### About this task
Your job is to retype the records exactly while dropping every picture.

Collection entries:
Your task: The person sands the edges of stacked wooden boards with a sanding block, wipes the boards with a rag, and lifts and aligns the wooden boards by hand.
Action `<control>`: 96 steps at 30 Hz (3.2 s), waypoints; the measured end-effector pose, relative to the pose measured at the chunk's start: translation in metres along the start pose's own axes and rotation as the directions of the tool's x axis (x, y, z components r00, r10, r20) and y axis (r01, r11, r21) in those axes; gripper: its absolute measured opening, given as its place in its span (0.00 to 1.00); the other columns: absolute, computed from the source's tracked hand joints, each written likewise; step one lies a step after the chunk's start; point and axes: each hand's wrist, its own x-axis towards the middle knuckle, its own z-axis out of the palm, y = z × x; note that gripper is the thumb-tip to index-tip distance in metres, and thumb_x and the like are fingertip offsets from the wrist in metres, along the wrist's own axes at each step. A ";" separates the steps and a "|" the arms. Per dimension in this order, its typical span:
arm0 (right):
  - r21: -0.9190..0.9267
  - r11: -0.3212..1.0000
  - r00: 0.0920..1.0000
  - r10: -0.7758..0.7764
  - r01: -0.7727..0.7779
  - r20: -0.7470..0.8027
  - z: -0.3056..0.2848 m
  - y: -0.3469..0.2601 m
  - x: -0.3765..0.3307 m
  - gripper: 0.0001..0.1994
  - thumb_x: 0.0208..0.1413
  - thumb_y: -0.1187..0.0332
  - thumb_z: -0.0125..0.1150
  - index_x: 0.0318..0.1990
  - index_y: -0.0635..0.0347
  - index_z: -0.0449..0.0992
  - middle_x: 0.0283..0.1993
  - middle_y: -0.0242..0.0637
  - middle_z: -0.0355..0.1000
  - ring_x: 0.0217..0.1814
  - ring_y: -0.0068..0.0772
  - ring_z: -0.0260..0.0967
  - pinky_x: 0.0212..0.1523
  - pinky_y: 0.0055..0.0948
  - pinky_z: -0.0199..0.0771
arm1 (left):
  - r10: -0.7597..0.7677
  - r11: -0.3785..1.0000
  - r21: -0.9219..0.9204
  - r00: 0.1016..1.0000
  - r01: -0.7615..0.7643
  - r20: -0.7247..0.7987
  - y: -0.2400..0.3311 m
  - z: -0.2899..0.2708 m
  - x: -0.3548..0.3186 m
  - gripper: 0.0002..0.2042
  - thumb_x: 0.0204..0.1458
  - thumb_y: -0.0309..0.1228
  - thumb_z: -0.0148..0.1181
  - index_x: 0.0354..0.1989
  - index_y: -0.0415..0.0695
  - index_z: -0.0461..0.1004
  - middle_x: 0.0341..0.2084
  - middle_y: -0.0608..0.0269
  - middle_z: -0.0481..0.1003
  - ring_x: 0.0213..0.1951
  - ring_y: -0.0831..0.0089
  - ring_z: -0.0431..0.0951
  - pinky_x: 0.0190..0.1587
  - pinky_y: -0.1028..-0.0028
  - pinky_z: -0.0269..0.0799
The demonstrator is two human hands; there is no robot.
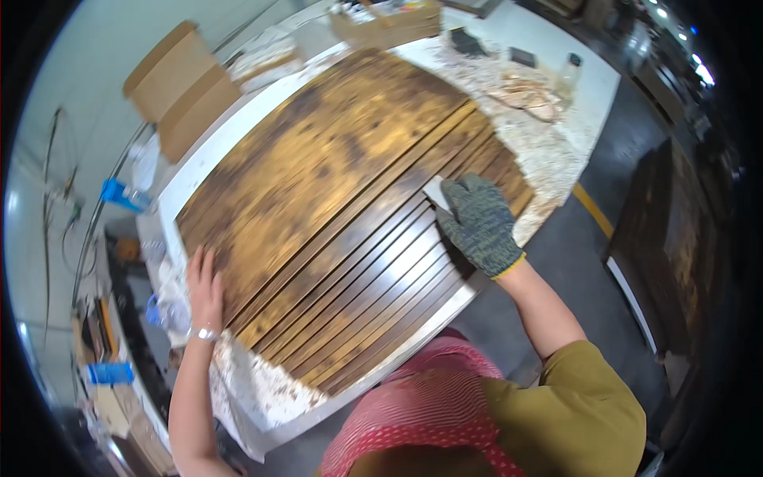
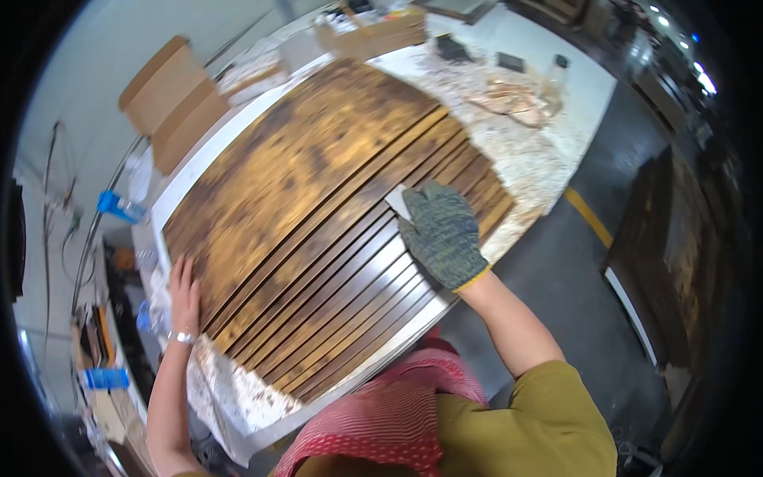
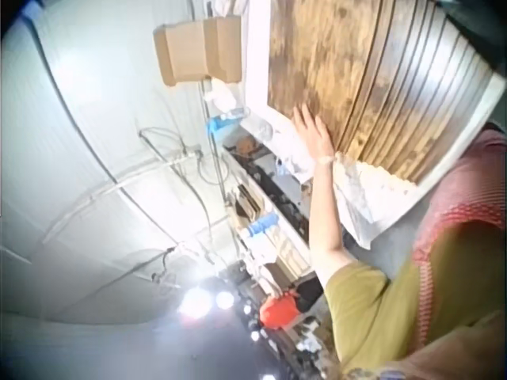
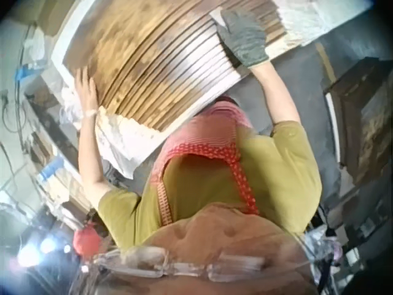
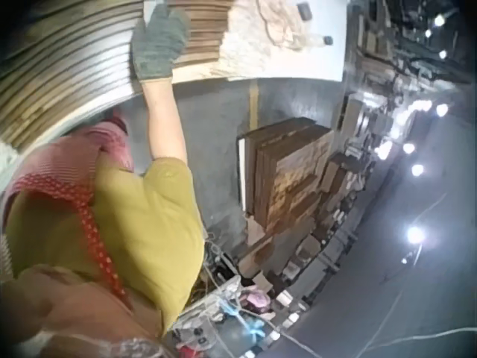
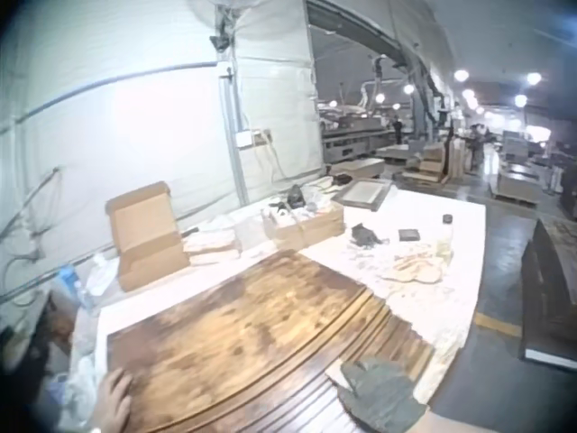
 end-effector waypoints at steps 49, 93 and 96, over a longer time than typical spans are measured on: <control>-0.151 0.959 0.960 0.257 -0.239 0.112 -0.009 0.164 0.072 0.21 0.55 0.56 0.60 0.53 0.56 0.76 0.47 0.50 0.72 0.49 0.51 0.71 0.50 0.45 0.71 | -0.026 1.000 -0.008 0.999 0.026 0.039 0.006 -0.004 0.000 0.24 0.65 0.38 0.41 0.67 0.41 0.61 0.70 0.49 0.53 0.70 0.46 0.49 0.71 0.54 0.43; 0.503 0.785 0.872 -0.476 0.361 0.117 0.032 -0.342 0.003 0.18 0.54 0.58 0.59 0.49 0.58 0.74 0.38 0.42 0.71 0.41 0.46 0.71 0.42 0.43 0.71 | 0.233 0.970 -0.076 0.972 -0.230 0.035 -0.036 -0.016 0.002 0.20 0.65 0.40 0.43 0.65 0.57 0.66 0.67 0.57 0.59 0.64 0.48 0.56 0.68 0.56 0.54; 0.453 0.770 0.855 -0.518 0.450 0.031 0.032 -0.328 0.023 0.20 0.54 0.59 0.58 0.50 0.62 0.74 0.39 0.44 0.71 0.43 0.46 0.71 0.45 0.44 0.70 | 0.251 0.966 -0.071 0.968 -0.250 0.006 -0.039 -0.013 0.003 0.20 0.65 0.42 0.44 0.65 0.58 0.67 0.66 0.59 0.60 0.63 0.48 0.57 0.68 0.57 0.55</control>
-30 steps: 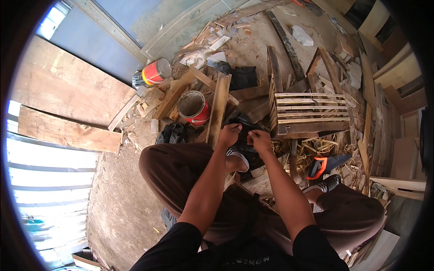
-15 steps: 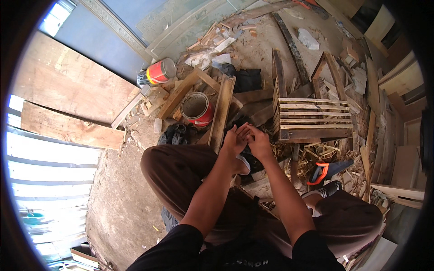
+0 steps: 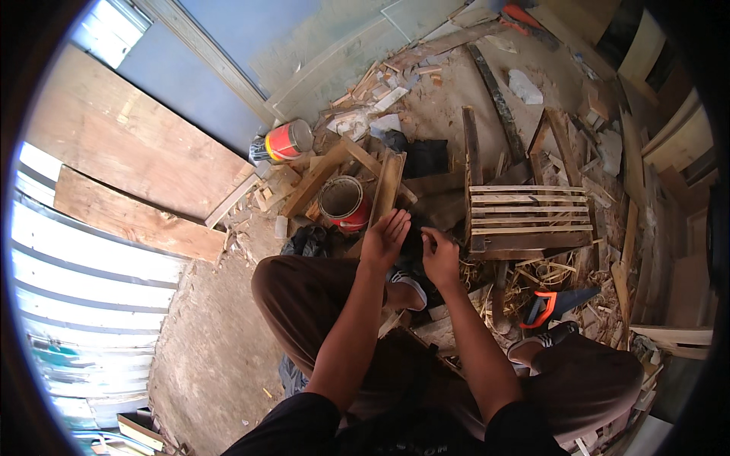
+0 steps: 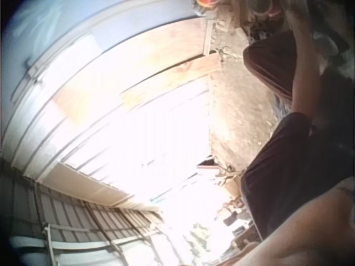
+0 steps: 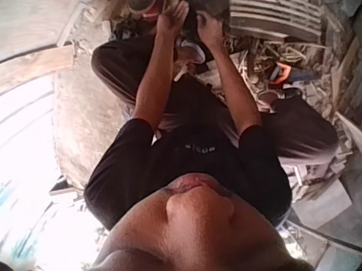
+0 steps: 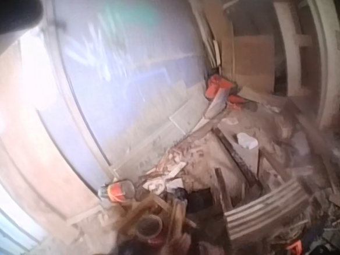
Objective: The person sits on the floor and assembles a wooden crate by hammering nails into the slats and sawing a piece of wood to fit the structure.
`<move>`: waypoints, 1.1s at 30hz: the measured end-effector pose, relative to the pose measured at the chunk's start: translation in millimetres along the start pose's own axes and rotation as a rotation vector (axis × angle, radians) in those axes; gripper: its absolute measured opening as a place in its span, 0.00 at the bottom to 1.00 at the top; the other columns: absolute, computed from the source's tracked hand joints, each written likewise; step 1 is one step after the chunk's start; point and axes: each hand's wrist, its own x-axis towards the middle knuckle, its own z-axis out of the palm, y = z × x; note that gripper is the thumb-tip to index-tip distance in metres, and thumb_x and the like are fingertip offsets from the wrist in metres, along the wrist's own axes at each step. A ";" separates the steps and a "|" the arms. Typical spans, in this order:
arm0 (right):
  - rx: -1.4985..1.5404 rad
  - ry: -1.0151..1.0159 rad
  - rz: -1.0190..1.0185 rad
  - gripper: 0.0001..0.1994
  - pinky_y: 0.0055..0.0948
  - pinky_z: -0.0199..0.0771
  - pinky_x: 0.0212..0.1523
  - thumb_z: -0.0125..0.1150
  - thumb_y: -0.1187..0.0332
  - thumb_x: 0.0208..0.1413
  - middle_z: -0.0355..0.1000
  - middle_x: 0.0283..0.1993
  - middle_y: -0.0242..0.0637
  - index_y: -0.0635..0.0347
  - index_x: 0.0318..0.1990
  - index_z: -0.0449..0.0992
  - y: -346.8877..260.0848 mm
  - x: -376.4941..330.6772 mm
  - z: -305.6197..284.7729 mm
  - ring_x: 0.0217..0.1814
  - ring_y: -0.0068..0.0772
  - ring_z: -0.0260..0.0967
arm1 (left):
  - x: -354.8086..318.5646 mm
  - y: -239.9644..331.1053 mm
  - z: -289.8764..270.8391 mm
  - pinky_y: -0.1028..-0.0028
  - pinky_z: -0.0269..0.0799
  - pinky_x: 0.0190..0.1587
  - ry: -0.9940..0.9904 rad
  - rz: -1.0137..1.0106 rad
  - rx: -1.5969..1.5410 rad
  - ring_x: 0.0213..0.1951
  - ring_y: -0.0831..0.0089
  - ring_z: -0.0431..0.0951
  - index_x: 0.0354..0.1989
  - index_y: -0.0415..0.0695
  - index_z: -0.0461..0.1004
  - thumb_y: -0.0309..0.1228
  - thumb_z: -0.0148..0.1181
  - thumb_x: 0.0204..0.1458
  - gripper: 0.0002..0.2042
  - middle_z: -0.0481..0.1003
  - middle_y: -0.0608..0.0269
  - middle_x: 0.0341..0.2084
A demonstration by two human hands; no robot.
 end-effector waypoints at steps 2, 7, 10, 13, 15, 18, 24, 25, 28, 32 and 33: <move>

### Exercise solution
Your task: The person sands the edges of stacked wooden boards with a sanding block, wipes the boards with a rag, and lifts and aligns the wooden boards by hand.
Action `<control>`: 96 steps at 30 Hz (3.2 s), waypoints; the measured end-effector pose, relative to the pose measured at the chunk's start: translation in metres along the start pose's own axes and rotation as the directions of the tool's x axis (x, y, z components r00, r10, r20) and y axis (r01, r11, r21) in those axes; gripper: its absolute measured opening, given as its place in its span (0.00 to 1.00); the other columns: absolute, computed from the source's tracked hand joints, each written likewise; step one lies a step after the chunk's start; point and axes: each hand's wrist, its own x-axis towards the middle knuckle, its own z-axis out of the palm, y = z × x; note that gripper is the thumb-tip to index-tip distance in metres, and thumb_x and the like are fingertip offsets from the wrist in metres, along the wrist's own axes at each step. A ";" separates the steps and a "|" the arms. Per dimension in this order, its typical span:
arm0 (right):
  - r21: -0.9190..0.9267
  - r11: -0.3212..1.0000
  - r00: 0.0920..1.0000
  - r10: -0.7758..0.7764
  - r01: -0.7727..0.7779
  - r20: -0.7470..0.8027
  - z: -0.3056..0.2848 m
  - y: -0.3469..0.2601 m
  - x: -0.3765..0.3307 m
  - gripper: 0.0001..0.1994
  - thumb_x: 0.0208..0.1413
  - thumb_y: -0.1187..0.0332
  - thumb_z: -0.0125..0.1150
  - index_x: 0.0318..0.1990
  - index_y: -0.0635..0.0347
  - index_z: -0.0449..0.0992
  - middle_x: 0.0283..0.1993
  - middle_y: -0.0242..0.0637
  - middle_z: -0.0355..0.1000
  - ring_x: 0.0217..0.1814
  - ring_y: -0.0068..0.0772
  - ring_z: -0.0260..0.0967
  - pinky_x: 0.0212..0.1523
  - pinky_y: 0.0055..0.0948
  - pinky_z: -0.0199..0.0771
arm1 (left):
  - r10: -0.7597..0.7677
  - r11: -0.3785..1.0000
  - r21: -0.9219..0.9204
  - r00: 0.1016..1.0000
  - r01: -0.7615..0.7643
  - r20: -0.7247..0.7987
  - y: -0.2400..0.3311 m
  - z: -0.2899..0.2708 m
  - x: -0.3548..0.3186 m
  - gripper: 0.0002..0.2042
  - thumb_x: 0.0204..0.1458
  - thumb_y: -0.0309..0.1228
  - thumb_z: -0.0148..0.1181
  - index_x: 0.0354..0.1989
  - index_y: -0.0415..0.0695
  - index_z: -0.0461..0.1004
  - middle_x: 0.0341..0.2084
  - middle_y: -0.0608..0.0269
  - middle_z: -0.0481..0.1003
  - ring_x: 0.0213..0.1951
  - ring_y: -0.0831..0.0089
  - ring_z: -0.0431..0.0951
  - pinky_x: 0.0190..0.1587
  - pinky_y: -0.1028..-0.0028
  - pinky_z: -0.0269..0.0799
The demonstrator is two human hands; there is no robot.
 end-effector waypoints at steps 49, 93 and 96, over a longer time than typical spans are measured on: <control>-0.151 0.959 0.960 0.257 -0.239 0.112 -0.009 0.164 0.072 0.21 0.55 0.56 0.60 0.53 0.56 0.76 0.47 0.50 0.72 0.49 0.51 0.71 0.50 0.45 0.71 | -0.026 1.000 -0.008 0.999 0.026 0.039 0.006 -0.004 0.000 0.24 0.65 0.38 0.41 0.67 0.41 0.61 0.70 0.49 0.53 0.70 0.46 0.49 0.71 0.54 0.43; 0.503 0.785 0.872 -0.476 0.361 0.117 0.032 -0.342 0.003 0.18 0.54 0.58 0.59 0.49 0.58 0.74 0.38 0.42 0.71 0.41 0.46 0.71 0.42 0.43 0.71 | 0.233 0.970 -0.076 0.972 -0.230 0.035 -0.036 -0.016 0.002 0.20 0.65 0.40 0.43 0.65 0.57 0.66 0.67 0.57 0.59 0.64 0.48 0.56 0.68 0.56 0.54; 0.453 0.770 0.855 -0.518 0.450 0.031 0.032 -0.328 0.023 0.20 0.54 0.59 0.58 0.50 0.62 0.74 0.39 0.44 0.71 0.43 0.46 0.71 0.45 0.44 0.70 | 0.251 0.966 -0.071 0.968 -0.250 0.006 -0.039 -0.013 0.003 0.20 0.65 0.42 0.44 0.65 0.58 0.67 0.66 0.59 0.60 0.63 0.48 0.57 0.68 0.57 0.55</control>
-30 steps: 
-15 steps: 
+0 steps: 
+0 steps: 
+0 steps: 
+0 steps: 
Objective: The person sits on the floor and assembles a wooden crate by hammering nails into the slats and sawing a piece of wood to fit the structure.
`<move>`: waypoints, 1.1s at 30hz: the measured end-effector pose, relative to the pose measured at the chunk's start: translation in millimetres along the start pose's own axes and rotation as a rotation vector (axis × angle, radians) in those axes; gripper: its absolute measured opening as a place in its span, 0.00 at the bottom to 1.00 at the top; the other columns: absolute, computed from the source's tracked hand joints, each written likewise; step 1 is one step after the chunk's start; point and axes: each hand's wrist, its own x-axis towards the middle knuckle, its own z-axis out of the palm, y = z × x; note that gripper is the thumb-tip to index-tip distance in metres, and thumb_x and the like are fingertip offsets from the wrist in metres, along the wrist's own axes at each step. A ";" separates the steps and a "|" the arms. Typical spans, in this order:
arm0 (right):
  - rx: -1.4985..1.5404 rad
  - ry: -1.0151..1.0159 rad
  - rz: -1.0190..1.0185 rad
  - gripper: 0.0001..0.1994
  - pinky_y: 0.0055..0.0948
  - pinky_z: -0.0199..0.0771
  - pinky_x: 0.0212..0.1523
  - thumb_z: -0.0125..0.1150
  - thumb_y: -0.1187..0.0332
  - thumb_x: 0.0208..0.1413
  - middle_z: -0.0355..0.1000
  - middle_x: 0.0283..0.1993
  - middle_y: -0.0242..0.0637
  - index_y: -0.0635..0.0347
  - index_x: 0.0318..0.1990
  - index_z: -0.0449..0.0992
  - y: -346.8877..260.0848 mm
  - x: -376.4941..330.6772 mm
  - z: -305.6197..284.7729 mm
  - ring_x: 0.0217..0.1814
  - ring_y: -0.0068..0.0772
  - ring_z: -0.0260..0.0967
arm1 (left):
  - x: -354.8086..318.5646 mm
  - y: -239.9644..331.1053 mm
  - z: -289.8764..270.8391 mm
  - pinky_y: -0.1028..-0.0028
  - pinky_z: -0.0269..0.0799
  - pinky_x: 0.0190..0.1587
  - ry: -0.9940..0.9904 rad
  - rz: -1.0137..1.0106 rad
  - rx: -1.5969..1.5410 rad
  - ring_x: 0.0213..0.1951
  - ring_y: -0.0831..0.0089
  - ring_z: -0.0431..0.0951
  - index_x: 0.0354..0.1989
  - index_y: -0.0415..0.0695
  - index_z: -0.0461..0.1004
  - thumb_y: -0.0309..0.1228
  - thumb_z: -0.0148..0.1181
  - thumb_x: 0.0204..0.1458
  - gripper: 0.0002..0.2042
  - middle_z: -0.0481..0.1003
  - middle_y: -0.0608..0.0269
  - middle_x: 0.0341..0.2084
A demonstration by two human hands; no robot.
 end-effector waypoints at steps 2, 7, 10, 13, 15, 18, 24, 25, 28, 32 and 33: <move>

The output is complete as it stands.